1st Miami-Dade County Tax Collector
- Incumbent
- Assumed office January 7, 2025
- Preceded by: Position established

Personal details
- Born: Havana, Cuba
- Party: Republican
- Spouse: Carolina Vester
- Children: 2
- Education: Miami Dade College
- Occupation: Businessman • politician
- Website: mdctaxcollector.gov

= Dariel Fernandez =

Cuban-American businessman, civil servant and politician

Dariel Fernandez is a Cuban American businessman, civil servant, and politician who has served as the Miami-Dade County Tax Collector since 2025, becoming the first elected official in that role. A member of the Republican Party, he previously served on the Miami-Dade County Community Council from 2021 to 2024.
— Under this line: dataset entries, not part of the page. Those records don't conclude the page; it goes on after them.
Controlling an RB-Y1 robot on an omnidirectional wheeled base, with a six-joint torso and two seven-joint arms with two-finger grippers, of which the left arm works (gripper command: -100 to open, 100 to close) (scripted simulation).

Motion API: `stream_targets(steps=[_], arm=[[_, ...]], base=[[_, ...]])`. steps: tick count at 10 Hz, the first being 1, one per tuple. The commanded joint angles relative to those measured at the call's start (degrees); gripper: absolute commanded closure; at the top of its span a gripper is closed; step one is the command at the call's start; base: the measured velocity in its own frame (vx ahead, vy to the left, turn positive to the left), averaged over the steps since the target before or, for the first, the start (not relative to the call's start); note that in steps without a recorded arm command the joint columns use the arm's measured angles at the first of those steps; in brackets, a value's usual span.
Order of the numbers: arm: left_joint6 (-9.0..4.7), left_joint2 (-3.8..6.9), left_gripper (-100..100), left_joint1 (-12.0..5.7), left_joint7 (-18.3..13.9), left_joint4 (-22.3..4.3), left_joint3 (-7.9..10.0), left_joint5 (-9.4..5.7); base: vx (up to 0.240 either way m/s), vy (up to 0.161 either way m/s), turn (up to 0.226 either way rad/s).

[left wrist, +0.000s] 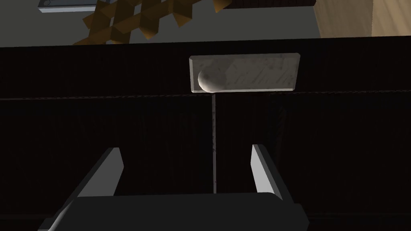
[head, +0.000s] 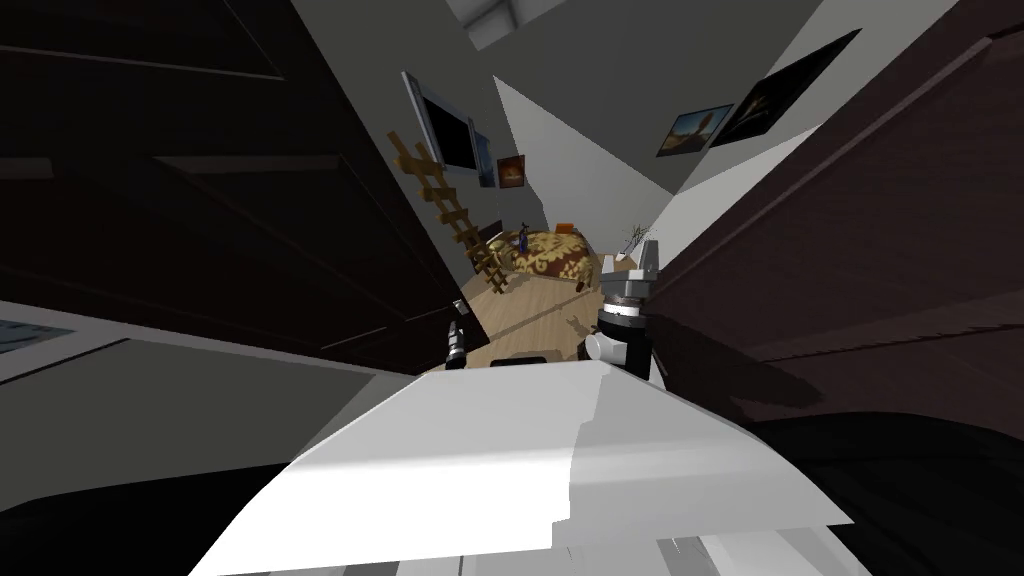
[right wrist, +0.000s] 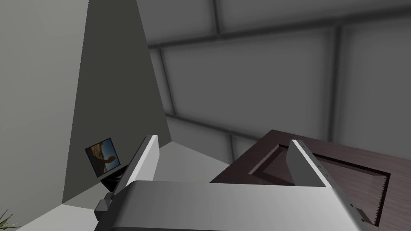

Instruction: Push the door open

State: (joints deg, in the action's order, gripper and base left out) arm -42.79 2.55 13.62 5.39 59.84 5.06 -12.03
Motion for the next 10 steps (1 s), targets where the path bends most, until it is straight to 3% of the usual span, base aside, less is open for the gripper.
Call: stream_targets(steps=[1, 8, 9, 10], arm=[[-0.55, 0.43, -100, -0.24, 0.02, -0.53, 0.19, -0.06], [-2.08, -0.10, -100, -1.05, 0.18, -2.26, 0.92, -0.28], [-2.08, -0.10, 100, -1.05, 0.18, -2.26, 0.92, -0.28], [-2.08, -0.10, 100, -1.05, 0.18, -2.26, 0.92, -0.28]], base=[[0.228, 0.041, -0.032], [0.212, 0.084, -0.023], [-0.021, -0.013, -0.003], [-0.035, -0.016, -0.006]])
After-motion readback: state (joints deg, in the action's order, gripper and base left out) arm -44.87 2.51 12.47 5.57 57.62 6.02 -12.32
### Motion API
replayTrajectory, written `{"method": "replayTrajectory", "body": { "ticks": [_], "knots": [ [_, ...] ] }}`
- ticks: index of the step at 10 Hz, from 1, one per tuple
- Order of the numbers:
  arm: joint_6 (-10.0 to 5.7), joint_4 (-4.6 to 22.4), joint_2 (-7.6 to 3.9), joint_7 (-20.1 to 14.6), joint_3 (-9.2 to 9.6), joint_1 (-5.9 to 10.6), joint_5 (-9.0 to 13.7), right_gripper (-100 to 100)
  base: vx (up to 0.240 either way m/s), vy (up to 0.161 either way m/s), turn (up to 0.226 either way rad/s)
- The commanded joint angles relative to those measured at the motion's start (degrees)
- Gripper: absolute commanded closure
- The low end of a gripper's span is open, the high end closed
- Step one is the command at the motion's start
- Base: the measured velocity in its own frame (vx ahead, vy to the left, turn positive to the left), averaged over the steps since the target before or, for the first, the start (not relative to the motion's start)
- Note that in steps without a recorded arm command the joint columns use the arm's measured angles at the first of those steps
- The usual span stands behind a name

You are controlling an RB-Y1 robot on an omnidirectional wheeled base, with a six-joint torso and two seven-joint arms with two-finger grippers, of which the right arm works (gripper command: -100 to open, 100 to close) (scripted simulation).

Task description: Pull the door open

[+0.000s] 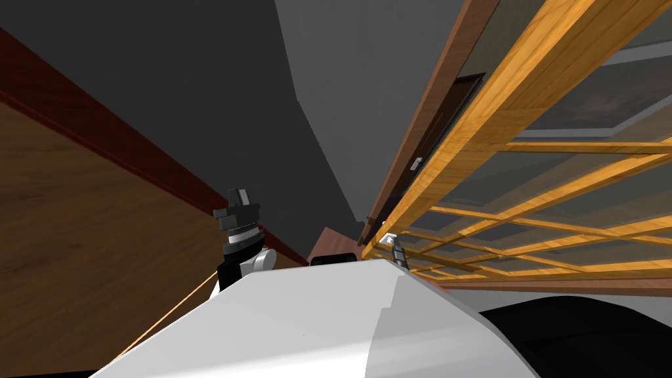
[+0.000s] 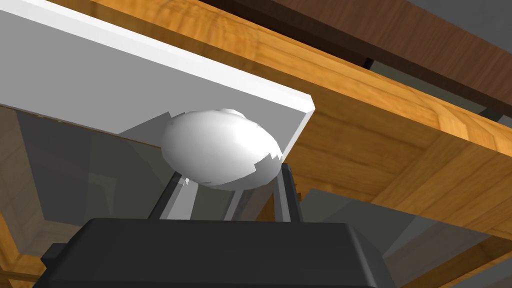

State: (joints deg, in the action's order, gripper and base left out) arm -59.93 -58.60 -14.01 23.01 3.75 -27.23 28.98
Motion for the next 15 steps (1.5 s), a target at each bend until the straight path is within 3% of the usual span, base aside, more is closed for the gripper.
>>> {"method": "replayTrajectory", "body": {
  "ticks": [1,4,9,15],
  "knots": [
    [-0.04,-0.01,0.76,-1.82,1.27,0.62,-0.04,100,-0.039,0.001,0.030],
    [-0.29,-0.42,0.77,-6.49,2.23,0.59,1.62,100,-0.046,-0.007,0.040],
    [-0.55,-0.83,0.79,-11.34,3.21,0.56,3.29,100,-0.042,-0.009,0.042],
    [-1.06,-1.66,0.82,-20.86,5.16,0.50,6.65,100,-0.054,-0.013,0.062]
  ]
}}
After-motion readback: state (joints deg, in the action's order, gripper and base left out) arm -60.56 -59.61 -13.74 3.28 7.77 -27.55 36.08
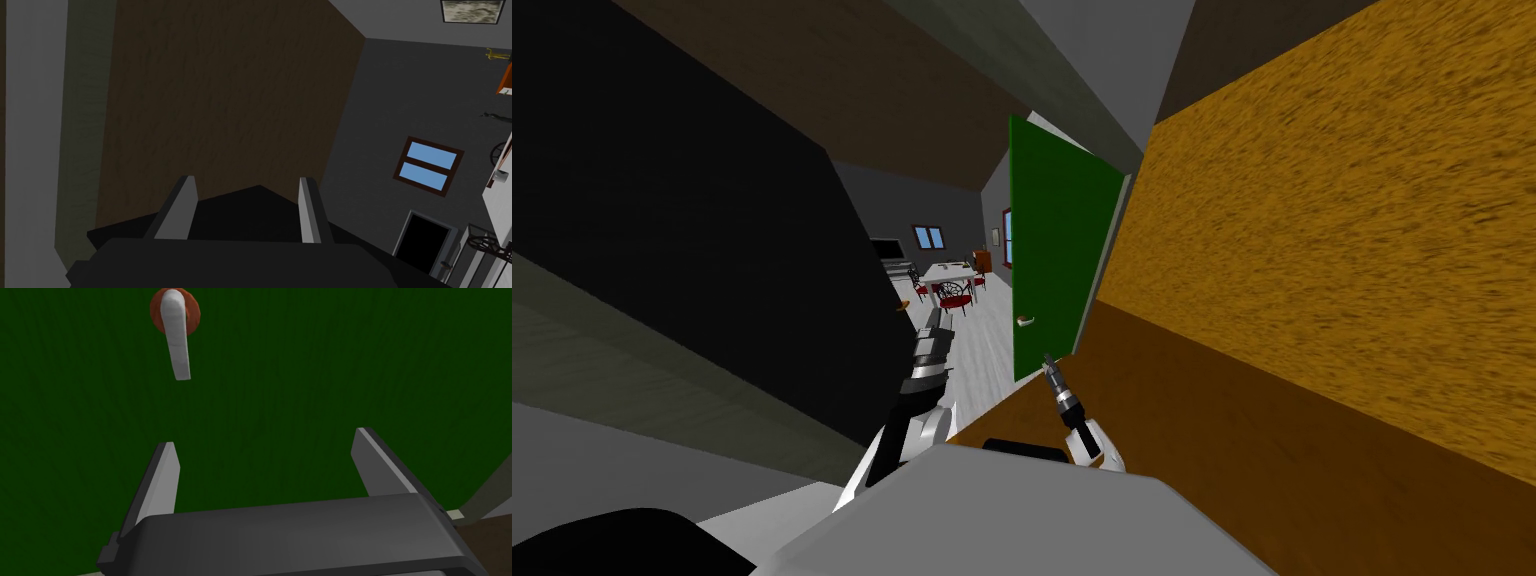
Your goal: Push the door open
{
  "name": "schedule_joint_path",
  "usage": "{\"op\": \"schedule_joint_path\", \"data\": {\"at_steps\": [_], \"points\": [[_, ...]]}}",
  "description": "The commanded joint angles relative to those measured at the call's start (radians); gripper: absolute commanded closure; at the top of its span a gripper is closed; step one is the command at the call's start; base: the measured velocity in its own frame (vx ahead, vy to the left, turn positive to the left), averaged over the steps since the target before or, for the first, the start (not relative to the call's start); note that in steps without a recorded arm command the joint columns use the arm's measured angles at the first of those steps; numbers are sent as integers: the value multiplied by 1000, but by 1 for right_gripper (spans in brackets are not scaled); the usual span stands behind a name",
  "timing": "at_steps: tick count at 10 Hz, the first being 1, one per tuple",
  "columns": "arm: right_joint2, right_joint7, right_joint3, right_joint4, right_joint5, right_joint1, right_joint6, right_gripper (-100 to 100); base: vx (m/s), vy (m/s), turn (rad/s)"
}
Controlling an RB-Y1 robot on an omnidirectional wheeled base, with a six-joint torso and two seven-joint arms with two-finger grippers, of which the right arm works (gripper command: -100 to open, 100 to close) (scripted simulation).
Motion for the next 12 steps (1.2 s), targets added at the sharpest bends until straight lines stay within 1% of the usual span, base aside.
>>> {"op": "schedule_joint_path", "data": {"at_steps": [1, 2, 6, 8, 9, 10, 12], "points": [[4, -5, 5, 31, 5, -12, -5, -100, 124, -99, 35], [9, -8, 9, 59, 9, -24, -8, -100, 114, -78, 32], [19, -14, 17, 113, 18, -46, -15, -100, 85, -58, 25], [29, -19, 24, 157, 25, -65, -21, -100, 99, -59, 36], [32, -21, 25, 168, 27, -70, -22, -100, 110, -71, 29], [37, -23, 29, 190, 31, -79, -25, -100, 110, -82, 34], [52, -29, 36, 236, 38, -98, -31, -100, 127, -89, 40]]}}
== Early life and career ==
Fernandez was born in Güines, Cuba, and grew up in Madruga. He later immigrated to the United States and studied at Miami Dade College.

Fernandez began his career in public engagement in 2004 at Radio Paz 830AM, where he discussed local and regional issues. Fernandez served on the Miami-Dade County Community Council and participated in zoning and land use decisions. He was also President of the international movement "Somos Mas" and served on the Miami-Dade Cryptocurrency Task Force.

He is the founder of Ponemus Group, a marketing and software development company based in Miami.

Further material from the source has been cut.